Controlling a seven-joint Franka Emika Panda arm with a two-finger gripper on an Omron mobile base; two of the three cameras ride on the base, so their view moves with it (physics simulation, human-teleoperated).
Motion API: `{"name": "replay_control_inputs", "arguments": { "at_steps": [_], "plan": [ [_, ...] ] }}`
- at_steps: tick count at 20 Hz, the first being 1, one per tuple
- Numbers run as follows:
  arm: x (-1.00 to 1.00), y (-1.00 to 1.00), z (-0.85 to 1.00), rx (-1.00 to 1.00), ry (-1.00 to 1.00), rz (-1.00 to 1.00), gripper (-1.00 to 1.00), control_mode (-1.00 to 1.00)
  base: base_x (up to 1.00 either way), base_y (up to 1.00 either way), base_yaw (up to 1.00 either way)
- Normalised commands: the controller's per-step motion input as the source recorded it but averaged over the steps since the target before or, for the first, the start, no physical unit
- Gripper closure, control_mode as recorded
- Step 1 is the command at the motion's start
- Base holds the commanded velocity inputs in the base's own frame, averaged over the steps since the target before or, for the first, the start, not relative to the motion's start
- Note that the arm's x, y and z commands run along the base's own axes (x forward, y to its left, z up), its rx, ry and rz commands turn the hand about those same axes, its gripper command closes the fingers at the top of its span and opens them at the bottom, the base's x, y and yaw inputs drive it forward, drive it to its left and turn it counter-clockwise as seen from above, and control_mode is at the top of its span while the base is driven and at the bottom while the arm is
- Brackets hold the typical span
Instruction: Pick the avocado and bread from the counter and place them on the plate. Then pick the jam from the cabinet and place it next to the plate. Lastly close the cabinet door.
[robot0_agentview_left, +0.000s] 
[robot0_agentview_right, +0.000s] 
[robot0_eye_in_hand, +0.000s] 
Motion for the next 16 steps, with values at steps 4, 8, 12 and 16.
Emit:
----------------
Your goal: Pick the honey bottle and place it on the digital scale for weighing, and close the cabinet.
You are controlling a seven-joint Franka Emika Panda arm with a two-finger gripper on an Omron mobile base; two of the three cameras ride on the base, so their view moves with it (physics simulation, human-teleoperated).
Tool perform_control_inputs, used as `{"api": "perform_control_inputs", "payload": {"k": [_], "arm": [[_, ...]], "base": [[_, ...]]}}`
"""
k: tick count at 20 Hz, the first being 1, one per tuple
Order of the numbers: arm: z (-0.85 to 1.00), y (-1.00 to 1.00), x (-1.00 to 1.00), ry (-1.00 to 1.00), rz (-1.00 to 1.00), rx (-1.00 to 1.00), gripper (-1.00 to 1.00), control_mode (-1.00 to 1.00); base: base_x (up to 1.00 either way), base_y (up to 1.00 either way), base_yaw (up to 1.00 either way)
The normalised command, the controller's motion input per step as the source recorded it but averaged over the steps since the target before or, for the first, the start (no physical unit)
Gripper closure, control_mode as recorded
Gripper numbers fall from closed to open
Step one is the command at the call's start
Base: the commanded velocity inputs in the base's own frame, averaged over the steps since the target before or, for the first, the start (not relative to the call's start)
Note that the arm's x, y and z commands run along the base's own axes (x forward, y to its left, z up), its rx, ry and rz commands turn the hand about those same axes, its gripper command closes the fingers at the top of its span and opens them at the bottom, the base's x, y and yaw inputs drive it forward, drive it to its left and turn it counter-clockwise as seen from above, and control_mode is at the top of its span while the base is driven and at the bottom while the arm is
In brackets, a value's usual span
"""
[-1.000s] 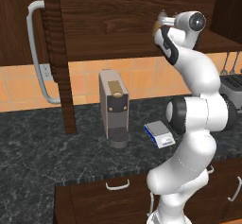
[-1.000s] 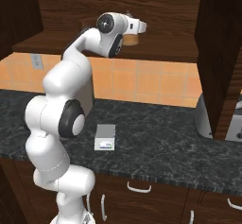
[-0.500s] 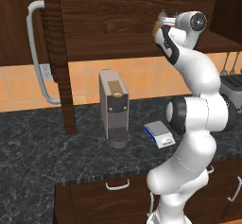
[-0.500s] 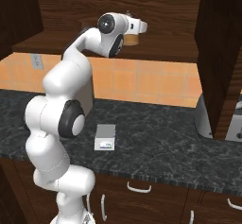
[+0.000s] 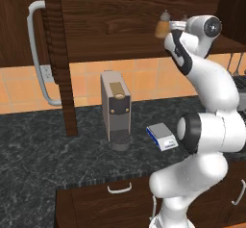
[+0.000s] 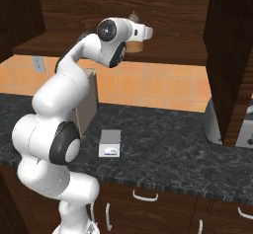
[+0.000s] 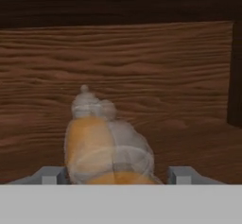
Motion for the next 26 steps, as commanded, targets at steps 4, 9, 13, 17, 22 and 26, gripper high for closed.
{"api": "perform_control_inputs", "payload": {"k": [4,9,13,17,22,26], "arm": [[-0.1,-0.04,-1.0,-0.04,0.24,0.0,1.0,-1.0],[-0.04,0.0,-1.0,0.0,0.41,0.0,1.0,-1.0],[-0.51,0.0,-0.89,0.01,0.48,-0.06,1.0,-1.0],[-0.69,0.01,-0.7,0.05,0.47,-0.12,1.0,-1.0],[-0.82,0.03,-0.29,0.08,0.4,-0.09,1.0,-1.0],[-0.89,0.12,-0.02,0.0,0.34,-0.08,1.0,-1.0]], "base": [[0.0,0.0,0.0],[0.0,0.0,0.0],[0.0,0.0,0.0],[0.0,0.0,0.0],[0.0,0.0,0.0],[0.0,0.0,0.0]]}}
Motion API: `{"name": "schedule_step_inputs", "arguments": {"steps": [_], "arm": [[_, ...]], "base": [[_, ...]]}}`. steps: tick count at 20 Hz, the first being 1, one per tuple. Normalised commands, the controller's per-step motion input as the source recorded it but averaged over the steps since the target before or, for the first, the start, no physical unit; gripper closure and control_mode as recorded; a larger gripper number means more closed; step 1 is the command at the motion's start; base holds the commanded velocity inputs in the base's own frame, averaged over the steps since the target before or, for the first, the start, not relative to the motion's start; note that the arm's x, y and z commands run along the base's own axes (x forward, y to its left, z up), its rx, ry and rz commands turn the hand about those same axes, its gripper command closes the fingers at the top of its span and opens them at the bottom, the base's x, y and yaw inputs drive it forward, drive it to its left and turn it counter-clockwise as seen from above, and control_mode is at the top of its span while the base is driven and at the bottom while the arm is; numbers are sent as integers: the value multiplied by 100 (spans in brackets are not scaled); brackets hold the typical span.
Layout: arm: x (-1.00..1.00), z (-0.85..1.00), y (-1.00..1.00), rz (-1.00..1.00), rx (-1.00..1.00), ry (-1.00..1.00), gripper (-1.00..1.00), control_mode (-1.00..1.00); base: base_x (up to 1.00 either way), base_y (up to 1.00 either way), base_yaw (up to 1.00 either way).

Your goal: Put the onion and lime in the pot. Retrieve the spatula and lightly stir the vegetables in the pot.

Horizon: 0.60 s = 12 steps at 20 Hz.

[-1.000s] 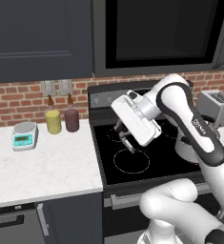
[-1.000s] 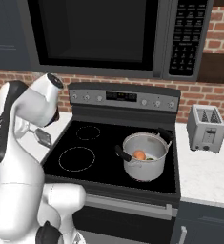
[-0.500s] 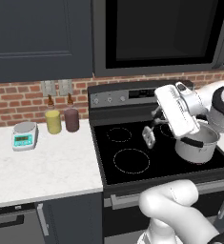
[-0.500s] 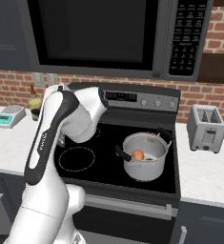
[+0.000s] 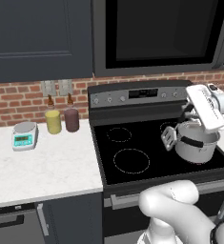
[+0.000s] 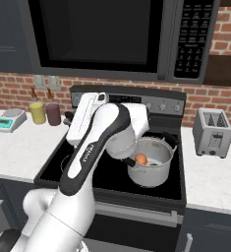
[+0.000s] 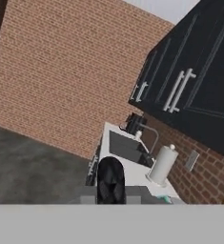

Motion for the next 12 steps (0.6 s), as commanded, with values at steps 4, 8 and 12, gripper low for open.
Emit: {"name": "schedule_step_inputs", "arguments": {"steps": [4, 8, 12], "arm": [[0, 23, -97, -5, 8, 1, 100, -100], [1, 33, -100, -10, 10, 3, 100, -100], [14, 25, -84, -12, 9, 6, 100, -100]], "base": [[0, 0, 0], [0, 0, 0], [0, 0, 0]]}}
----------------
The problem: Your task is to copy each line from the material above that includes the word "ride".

Response area:
Controlling a seven-joint Franka Emika Panda arm with a two-finger gripper on an Omron mobile base; two of the three cameras ride on the base, so their view moves with it (physics simulation, human-teleoperated).
You are controlling a seven-joint Franka Emika Panda arm with a two-finger gripper on an Omron mobile base; two of the three cameras ride on the base, so their view moves with it (physics simulation, human-teleoperated).

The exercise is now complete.